- About this exercise:
Match the word "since". Return each line of the data below where it appears.

########

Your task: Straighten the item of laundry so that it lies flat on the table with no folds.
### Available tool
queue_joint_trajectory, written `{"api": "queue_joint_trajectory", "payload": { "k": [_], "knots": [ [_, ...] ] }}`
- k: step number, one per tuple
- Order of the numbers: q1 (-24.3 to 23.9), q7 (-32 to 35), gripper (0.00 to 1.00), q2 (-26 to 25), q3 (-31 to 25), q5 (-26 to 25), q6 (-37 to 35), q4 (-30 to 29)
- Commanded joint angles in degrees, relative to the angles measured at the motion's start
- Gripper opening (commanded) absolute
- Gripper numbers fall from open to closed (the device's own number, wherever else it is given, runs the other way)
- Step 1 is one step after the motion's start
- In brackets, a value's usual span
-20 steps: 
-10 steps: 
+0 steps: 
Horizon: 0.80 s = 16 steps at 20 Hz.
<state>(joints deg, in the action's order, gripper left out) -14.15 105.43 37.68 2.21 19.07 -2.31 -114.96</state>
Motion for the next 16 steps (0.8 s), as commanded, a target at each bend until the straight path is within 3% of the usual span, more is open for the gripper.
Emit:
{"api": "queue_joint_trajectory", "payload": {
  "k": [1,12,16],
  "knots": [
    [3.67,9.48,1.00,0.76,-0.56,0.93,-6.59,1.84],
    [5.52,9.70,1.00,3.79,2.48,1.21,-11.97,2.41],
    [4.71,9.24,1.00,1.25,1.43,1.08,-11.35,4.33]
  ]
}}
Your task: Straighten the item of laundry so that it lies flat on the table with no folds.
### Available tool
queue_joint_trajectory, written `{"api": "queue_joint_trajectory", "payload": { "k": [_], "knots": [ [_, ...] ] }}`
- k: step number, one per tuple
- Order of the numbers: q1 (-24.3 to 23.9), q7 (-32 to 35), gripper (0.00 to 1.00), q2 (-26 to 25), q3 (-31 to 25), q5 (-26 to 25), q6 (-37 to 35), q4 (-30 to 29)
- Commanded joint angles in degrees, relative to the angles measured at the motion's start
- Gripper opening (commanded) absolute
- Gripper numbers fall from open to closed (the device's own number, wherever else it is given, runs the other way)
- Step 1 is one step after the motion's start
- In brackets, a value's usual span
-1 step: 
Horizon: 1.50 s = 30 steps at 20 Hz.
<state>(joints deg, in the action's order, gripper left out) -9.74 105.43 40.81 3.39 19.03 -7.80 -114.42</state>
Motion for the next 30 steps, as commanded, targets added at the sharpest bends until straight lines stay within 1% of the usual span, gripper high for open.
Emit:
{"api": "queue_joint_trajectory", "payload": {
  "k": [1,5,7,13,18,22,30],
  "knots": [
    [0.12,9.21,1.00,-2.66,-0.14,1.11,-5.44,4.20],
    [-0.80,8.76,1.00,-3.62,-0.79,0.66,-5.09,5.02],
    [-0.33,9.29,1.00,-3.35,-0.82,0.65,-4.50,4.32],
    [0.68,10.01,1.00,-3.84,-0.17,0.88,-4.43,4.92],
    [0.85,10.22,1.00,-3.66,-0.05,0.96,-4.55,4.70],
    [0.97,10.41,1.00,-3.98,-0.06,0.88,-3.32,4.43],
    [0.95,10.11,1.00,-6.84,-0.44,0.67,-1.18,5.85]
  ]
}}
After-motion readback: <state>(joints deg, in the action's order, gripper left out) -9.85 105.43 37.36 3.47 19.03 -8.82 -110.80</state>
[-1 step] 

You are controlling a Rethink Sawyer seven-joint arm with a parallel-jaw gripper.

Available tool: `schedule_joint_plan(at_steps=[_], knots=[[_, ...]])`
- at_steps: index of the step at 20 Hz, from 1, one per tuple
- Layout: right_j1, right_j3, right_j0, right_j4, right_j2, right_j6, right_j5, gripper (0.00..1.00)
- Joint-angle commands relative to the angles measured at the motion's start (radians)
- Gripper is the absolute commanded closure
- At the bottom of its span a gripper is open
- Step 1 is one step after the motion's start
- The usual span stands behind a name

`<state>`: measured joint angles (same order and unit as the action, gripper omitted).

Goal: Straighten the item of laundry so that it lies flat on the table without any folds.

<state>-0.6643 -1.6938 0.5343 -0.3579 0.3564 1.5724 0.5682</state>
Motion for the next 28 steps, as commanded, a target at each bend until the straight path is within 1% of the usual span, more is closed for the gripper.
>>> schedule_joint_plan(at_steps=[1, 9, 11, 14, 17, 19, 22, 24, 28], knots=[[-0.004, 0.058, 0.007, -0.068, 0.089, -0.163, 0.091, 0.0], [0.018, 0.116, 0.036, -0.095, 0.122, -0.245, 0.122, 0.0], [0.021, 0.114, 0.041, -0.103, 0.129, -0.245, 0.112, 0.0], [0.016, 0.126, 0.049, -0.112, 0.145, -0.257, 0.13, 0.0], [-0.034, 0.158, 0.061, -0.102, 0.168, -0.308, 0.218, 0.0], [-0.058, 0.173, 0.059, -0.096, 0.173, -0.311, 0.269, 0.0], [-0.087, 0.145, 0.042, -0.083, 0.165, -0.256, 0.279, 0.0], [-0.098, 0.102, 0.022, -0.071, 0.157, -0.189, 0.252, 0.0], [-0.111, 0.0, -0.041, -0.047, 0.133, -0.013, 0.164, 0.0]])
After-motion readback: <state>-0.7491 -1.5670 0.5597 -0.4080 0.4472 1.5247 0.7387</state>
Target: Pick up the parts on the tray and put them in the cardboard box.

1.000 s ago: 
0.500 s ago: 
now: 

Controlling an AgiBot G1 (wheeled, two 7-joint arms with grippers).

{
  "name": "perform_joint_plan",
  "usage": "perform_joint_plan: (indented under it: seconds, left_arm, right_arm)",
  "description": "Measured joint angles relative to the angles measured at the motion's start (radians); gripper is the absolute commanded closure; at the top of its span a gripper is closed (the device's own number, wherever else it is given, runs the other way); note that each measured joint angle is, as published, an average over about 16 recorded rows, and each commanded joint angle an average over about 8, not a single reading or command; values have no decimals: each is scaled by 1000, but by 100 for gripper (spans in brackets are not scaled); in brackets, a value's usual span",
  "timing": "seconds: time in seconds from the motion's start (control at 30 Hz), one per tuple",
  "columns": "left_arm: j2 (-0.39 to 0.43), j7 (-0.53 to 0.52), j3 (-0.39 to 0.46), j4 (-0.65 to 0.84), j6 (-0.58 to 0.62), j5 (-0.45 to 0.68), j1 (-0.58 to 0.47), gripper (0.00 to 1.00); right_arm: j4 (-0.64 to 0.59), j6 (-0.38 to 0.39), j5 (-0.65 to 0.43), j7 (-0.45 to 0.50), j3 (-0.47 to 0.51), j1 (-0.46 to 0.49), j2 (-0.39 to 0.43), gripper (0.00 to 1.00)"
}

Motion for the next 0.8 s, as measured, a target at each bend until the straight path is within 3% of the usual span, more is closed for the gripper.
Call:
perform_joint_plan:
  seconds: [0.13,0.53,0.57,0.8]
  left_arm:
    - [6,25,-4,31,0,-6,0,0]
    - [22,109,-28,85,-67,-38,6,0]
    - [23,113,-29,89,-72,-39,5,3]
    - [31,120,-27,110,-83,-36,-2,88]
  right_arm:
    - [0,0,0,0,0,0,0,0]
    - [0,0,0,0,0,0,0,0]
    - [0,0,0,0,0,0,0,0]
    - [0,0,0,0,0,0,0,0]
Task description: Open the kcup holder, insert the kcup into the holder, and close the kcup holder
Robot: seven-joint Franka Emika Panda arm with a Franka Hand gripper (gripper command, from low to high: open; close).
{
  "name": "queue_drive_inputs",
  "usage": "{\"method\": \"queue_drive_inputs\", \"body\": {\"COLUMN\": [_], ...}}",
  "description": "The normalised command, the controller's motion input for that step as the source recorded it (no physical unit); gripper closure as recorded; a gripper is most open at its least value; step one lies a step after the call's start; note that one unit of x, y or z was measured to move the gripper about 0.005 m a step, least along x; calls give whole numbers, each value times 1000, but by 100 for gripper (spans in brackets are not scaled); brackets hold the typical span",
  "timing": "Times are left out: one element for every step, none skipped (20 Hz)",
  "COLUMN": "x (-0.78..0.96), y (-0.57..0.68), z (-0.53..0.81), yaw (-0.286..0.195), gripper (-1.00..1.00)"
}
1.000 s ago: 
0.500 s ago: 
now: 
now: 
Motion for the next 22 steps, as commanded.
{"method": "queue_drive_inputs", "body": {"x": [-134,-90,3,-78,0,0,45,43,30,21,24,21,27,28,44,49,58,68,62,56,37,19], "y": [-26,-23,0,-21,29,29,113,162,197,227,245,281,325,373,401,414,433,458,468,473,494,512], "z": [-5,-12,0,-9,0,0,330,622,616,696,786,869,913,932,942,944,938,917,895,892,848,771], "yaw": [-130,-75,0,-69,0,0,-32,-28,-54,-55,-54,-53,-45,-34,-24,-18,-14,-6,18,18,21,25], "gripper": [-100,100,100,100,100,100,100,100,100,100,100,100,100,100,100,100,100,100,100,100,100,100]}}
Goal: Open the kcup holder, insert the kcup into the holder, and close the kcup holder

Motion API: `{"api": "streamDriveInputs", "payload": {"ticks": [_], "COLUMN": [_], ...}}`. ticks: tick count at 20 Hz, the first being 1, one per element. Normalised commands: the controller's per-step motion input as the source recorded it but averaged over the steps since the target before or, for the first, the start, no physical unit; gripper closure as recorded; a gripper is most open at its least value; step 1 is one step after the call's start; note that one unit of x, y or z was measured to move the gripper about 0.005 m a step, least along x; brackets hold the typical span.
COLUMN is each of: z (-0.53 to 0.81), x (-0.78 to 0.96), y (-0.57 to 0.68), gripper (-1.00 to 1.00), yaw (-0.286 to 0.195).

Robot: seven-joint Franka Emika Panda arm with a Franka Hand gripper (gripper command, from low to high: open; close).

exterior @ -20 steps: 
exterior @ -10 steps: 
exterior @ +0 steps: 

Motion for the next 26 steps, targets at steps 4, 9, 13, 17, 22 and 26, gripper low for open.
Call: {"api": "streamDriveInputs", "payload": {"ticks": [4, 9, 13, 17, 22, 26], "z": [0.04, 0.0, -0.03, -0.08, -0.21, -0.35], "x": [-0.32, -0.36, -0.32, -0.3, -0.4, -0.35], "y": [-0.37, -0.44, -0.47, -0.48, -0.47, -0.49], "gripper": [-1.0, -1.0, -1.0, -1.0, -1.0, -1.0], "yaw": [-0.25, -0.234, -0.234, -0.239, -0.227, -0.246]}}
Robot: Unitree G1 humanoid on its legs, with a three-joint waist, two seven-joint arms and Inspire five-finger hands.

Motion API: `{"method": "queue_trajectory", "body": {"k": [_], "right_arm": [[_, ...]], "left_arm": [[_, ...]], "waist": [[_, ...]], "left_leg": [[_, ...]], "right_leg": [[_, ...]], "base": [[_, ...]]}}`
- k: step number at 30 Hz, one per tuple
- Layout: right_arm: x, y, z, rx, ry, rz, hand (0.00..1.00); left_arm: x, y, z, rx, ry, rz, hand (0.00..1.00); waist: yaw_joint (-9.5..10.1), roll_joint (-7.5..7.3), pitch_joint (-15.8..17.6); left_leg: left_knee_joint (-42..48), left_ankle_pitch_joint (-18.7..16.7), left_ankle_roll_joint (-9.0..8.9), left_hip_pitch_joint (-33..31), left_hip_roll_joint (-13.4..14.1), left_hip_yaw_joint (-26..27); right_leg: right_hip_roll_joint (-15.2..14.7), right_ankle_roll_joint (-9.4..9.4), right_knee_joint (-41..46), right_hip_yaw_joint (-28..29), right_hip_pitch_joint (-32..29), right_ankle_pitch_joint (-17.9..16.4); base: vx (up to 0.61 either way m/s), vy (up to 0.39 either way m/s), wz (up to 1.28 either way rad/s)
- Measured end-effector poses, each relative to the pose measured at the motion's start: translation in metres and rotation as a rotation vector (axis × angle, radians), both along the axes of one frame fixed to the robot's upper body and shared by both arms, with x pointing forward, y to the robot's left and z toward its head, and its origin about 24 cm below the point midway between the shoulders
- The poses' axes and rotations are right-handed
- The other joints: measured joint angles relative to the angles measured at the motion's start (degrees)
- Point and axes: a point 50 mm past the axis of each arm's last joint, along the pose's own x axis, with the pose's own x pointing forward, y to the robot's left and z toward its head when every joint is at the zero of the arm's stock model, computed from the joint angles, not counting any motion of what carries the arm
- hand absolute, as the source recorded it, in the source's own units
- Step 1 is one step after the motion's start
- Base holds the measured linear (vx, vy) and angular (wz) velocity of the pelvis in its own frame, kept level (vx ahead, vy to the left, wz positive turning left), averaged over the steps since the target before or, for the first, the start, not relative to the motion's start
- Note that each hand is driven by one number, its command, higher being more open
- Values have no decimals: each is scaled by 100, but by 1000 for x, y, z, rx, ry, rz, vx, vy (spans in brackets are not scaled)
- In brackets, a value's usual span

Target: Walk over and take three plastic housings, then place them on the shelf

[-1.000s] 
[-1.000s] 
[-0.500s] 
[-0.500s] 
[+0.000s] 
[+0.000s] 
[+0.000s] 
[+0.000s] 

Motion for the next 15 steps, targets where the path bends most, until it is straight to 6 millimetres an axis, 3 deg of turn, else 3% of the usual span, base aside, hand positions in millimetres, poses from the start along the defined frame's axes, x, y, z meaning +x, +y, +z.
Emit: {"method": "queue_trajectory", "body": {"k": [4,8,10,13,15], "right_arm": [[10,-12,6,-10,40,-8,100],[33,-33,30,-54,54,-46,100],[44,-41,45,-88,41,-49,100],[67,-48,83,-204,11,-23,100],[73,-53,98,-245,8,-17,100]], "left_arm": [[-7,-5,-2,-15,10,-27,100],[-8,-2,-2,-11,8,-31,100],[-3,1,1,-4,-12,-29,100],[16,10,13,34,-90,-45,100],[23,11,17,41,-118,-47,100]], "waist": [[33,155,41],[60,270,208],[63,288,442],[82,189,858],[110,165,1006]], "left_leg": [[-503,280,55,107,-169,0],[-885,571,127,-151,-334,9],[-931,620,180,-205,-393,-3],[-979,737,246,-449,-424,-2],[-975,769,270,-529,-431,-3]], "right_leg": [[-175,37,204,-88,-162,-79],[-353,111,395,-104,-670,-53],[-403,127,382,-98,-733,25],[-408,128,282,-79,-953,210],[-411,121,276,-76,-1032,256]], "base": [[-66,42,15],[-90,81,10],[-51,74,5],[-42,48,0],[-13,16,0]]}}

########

- Result below:
Motion API: `{"api": "streamDriveInputs", "payload": {"ticks": [_], "COLUMN": [_], ...}}`. ticks: tick count at 20 Hz, the first being 1, one per element. Normalised commands: the controller's per-step motion input as the source recorded it but averaged over the steps since the target before or, for the first, the start, no physical unit; gripper closure as recorded; a gripper is most open at its least value; step 1 is one step after the call's start; note that one unit of x, y or z was measured to move the gripper about 0.005 m a step, least along x; brackets hold the typical span.
- Base holds the measured linear (vx, vy) and angular (wz) velocity of the pelvis in its own frame, kept level (vx ahead, vy to the left, wz positive turning left), averaged over the steps since the target before or, for the first, the start, not relative to the motion's start

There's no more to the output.